Les fleuves et les rivières dessinent dans l’esprit de
chacun une géographie personnelle. Elle est formée par la mémoire collective,
l’histoire des civilisations, les voyages accomplis ou rêvés. Ou par le
glissement sémantique qui a fourni un sens inédit à leur nom. Le premier cours
d’eau à faire son apparition dans le nouveau roman de Paule Constant est le
fleuve Madulé dont une caractéristique est d’abriter, sur ses rives, la moitié
des derniers locuteurs du boutoul, une langue parlée par cent personnes. Le
Madulé n’évoque rien de particulier, sinon peut-être pour les spécialistes de
cette région du Congo. En revanche, le nom d’un de ses affluents, deux lignes
plus loin, prend des allures de fin du monde : Ebola. Voilà qui parle dans
l’effroi d’une épidémie de fièvre hémorragique dont cette partie de l’Afrique
tentait encore, il y a peu, d’effacer les traces du dernier et virulent épisode
en date.
Le titre du roman prend, d’un coup, une signification plus
complexe que la simple rencontre entre les animaux et nous. Des chauves-souris, des singes et des hommes,
cela résume le possible mode de transmission de la maladie. Sans résumer le livre,
très éloigné du documentaire. Paule Constant plonge, comme elle l’a fait
souvent, dans un continent dont elle perçoit et transmet les vibrations
profondes, les ancrages lointains, le face à face parfois tragique avec le
présent.
La romancière ne cède que quelques instants à la tentation
d’expliquer, et après tout ce n’est pas inutile. La rencontre entre Agrippine
et Virgile pose des éléments de compréhension à l’intention des ignorants que
nous sommes. Agrippine a renoncé depuis longtemps au confort de l’exercice de
la médecine en Europe et préfère se lancer dans des campagnes de vaccination au
fond d’une brousse où personne ne va jamais. Virgile, sociologue et ethnologue,
petit-fils d’un Médecin-Général colonial et rigide, étudie « le rapport entre les plantations d’hévéas et le réveil de
maladies endémiques, par bouleversement de l’écosystème. » Leurs
discussions ouvrent la voie théorique à ce qui arrive au même instant dans la
forêt.
Olympe, fillette rejetée par les garçons du village, y a
recueilli une chauve-souris trop petite pour faire une sauce, jouet vivant et
porteur, elle l’ignore, d’une malédiction puisqu’il faut bien que les
événements suivants trouvent leur articulation dans le symbole plutôt que dans
les faits. Les faits sont simples : les garçons du village sont rentrés de
la chasse avec la dépouille d’un grand singe, trophée digne de la manière dont
ils racontent comment ils l’ont abattu. La viande de brousse en telle
abondance, le bienfait est immense.
Mais les garçons n’ont peut-être pas tué le grand singe,
d’une espèce qui plaît aux Blancs entreprenant un long voyage pour en
apercevoir quelques exemples vivants. Il est probable qu’ils ont trouvé son
cadavre et se sont contentés de le ramasser pour le ramener triomphalement sans
s’inquiéter de savoir s’il n’était pas mort d’une maladie transmissible à
l’homme. Ils ne participent pas aux débats entre Agrippine et Virgile…

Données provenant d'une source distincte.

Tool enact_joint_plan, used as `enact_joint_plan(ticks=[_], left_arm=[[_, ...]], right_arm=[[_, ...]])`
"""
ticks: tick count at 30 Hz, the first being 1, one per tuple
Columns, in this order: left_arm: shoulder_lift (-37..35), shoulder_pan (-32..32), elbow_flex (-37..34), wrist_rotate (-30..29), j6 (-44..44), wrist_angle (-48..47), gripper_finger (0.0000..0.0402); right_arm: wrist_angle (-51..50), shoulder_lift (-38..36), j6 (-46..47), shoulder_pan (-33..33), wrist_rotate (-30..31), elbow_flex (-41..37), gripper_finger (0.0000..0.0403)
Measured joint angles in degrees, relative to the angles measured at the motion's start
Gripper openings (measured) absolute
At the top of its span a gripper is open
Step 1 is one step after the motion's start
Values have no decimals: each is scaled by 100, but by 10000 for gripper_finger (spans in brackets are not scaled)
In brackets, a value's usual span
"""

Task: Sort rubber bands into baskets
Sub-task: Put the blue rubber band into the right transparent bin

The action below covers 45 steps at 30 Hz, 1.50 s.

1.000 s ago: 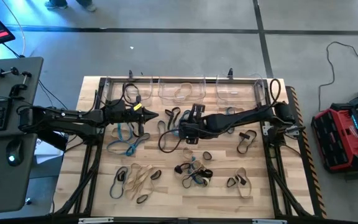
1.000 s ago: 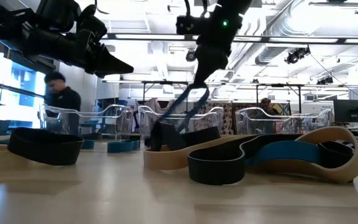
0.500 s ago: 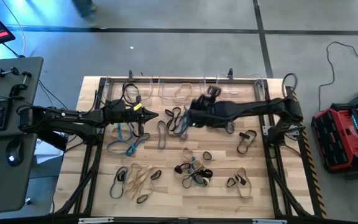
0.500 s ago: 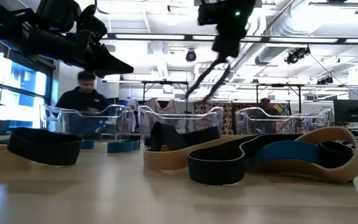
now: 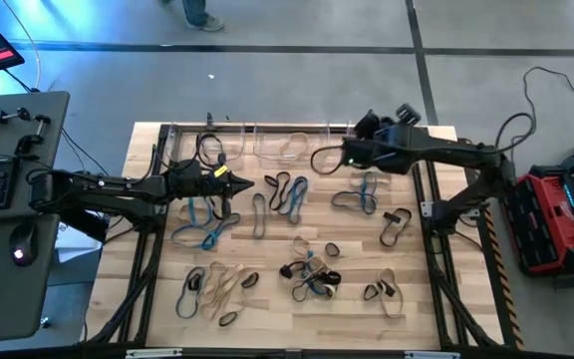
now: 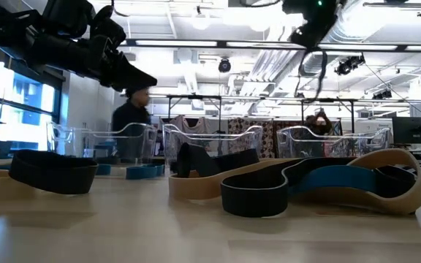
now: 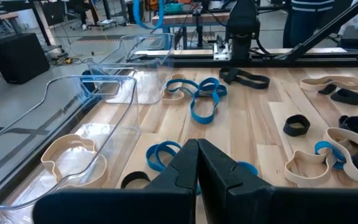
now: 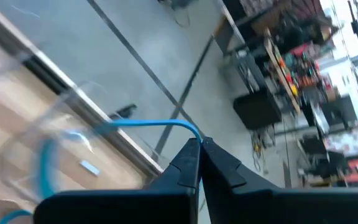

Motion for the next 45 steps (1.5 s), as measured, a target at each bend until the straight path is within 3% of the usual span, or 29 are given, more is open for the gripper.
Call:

Il n’y aura pas de bonne surprise : les décès se
succèdent au village après le festin, la mort accompagne tous ceux qui sont
passés par là, en commençant par les invités conviés avec générosité à partager
ce don du ciel. Don empoisonné transformé, après le retour à Paris de Virgile
porteur de tous les symptômes d’une fièvre hémorragique, en une maladie du nom
d’Ebola. La rivière ne pouvait résister : là-bas, plus personne ne vit.